Rafael Braga
Vieira, de 25 anos, completou na última sexta-feira um ano de prisão. Até hoje,
ele é a única pessoa julgada e condenada por crime relacionado a protestos no
Brasil. Vieira é negro, morava na rua e usava crack.
Sua detenção ocorreu após a manifestação do dia 20 de junho de
2013, quando milhares de pessoas tomaram o centro do Rio de Janeiro no embalo
dos protestos contra o aumento das passagens de ônibus.
Ele levava consigo duas garrafas de produtos de limpeza - água
sanitária e desinfetante Pinho Sol - consideradas "artefato explosivo ou
incendiário" pela polícia e pelo juiz responsável pelo caso. Vieira afirma
que não participava do protesto e não tinha relação com os manifestantes.
De acordo com a sentença, ele deve cumprir ainda mais quatro
anos no presídio de Bangu 5, no Rio de Janeiro, onde divide cela com outros 70
detentos. Por dia, tem direito a duas horas de sol no pátio da prisão.
Procurado, o Tribunal de Justiça do Rio de Janeiro, responsável
pelo caso, não respondeu aos chamados da BBC Brasil por telefone e e-mail.
A Polícia Militar do Estado, em nota, informou que "está
presente em toda e qualquer manifestação garantindo o direito constitucional.
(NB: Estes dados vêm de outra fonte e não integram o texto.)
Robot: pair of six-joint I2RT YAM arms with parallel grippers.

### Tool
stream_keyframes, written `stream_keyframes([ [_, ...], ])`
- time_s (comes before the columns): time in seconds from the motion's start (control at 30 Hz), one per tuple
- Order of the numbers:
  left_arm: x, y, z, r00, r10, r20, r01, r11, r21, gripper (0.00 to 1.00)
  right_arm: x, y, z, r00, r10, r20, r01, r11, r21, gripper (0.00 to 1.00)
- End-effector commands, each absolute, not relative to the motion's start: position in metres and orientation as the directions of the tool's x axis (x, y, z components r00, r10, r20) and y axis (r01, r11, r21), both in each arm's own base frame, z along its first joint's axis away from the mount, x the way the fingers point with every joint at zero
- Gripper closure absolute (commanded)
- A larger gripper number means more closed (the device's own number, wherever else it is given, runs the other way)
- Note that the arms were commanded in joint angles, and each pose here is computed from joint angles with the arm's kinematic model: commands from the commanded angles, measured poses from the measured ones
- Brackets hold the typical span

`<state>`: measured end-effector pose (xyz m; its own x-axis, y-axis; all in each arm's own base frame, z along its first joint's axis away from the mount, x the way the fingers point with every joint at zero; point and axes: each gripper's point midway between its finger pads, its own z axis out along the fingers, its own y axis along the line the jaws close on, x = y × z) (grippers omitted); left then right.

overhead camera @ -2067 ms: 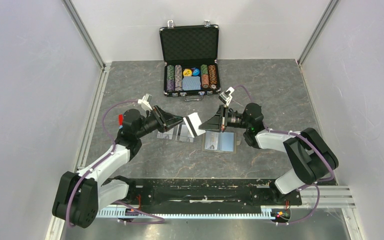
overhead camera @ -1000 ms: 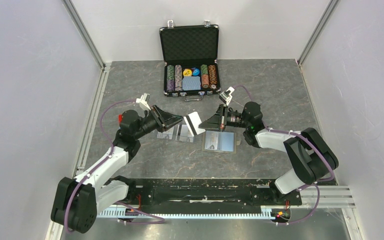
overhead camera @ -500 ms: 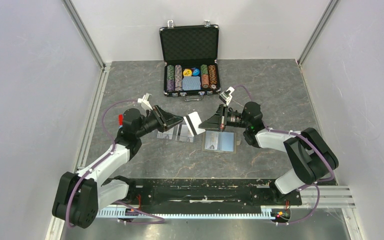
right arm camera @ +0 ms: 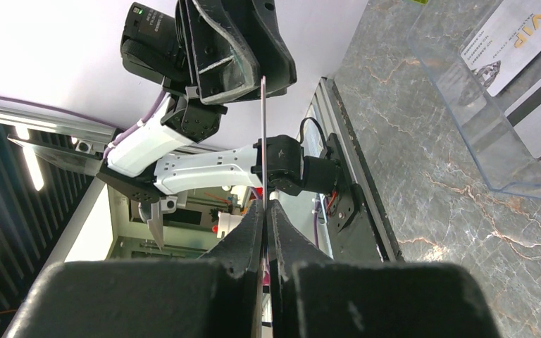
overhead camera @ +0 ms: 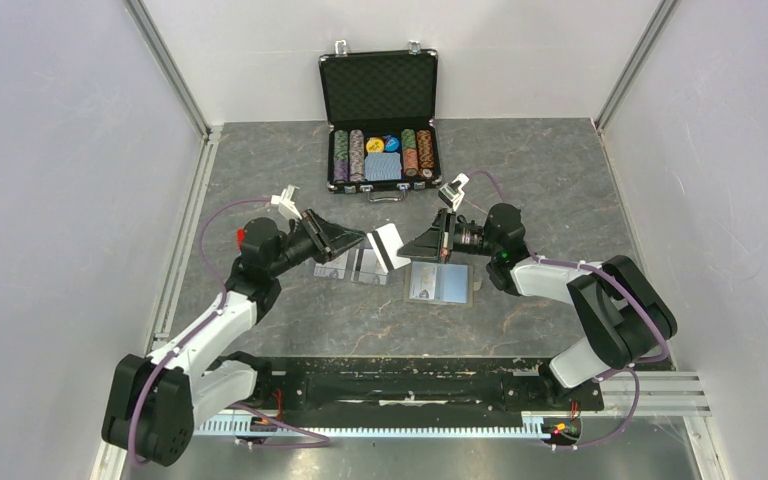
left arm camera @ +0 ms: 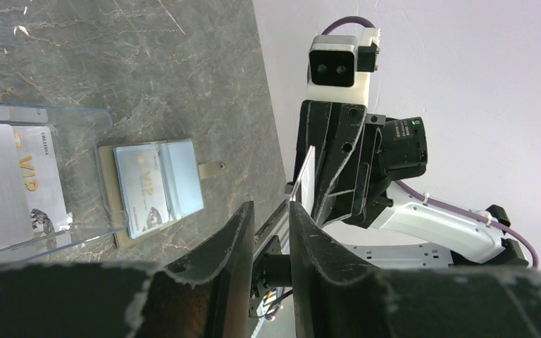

Se houver atos de vandalismo, dano ao patrimônio público ou qualquer ação
criminosa, as pessoas serão detidas e conduzidas para as delegacias".
'Moleque'
Em seu depoimento, Vieira disse que estava a caminho de
encontrar uma tia quando teria sido abordado por dez policiais. A abordagem,
segundo ele, teria ocorrido assim:
"Vêm cá, ô moleque"
"Aí neguinho... ô moleque. O que você tem aí?"
"Ah, cara, você tá com coquetel molotov?"
"Você tá ferrado, neguinho".
Vieira diz ter respondido que não sabia o que era coquetel
molotov. Na sequência, afirma ter sido agredido no estacionamento da delegacia.
A história é narrada no relatório da Anistia Internacional.
A ONG decidiu usar o caso do jovem como símbolo para uma
campanha, compartilhando nas redes sociais sua foto, junto à hashtag #CliqueProtestoNãoÉCrime!. Junto a elas, são divulgadas
imagens de outros possíveis abusos policiais.
'Semi-aberto'
Renata Nader, assessora de direitos humanos da Anistia Internacional
e uma das criadoras da campanha, esteve com Vieira em abril deste ano.
"Ele passa 22 horas por dia dentro de uma cela com outras
70 pessoas. Como ele foi atendido inicialmente pela Defensoria Pública, que tem
muitas demandas, não conseguiram provar sua inocência. Agora, nosso trabalho é
reverter essa condenação e mostrar a injustiça cometida contra esse
rapaz", afirma.
O advogado Carlos Eduardo Martins, do Instituto de Defensores de
Direitos Humanos, acompanha o caso de perto.
"A decisão de transferir o Rafael para o regime semi-aberto
acaba de ser proferida", afirma.
"Mas ainda há percalços burocráticos. É importante deixar
claro que conseguir o regime semi-aberto não significa que ele irá para a
rua."
Trabalho
ou estudo
Para passar o dia fora de Bangu 5, Vieira precisa conseguir uma
bolsa de estudos ou um emprego.
"Queremos viabilizar um curso técnico ou um trabalho para
que ele consiga o beneficio do regime semi-aberto. Paralelamente, temos que
apressar o julgamento da apelação", diz Martins.
Os advogados querem reverter a decisão por meio de novo
julgamento.
"A perícia foi inconclusiva. Precisamos que ela seja
refeita. O laudo fala em ínfima possibilidade do material apreendido funcionar
como coquetel molotov."
Segundo Martins, o judiciário interpretou o termo
"ínfima" como "sim, o material serve como explosivo".
"O resultado não foi claro e criou-se uma brecha para
considerá-lo culpado. O caso é de uma tremenda injustiça e uma ilegalidade sob
todos os aspectos", diz o advogado.
Reicindência
Martins afirma que o fato de Vieira ser considerado reincidente
foi um catalizador para a prisão de "um homem pobre, morador de rua, como
bode expiatório".
"Ele havia cometido dois roubos sem arma de fogo. Foram
praticamente furtos. Ele tem problemas com drogas, tem uma vida extremamente
precária e não pode ser penalizado por isso."
Segundo o advogado, Vieira "não tinha nenhuma relação com
qualquer manifestação", havia cumprido as penas anteriores e estava solto
em liberdade condicional, faltando "pouquíssimo tempo para a
prescrição".
Para Martins, por não haver se passado cinco anos desde sua
liberdade, ele foi considerado reincidente e preso novamente.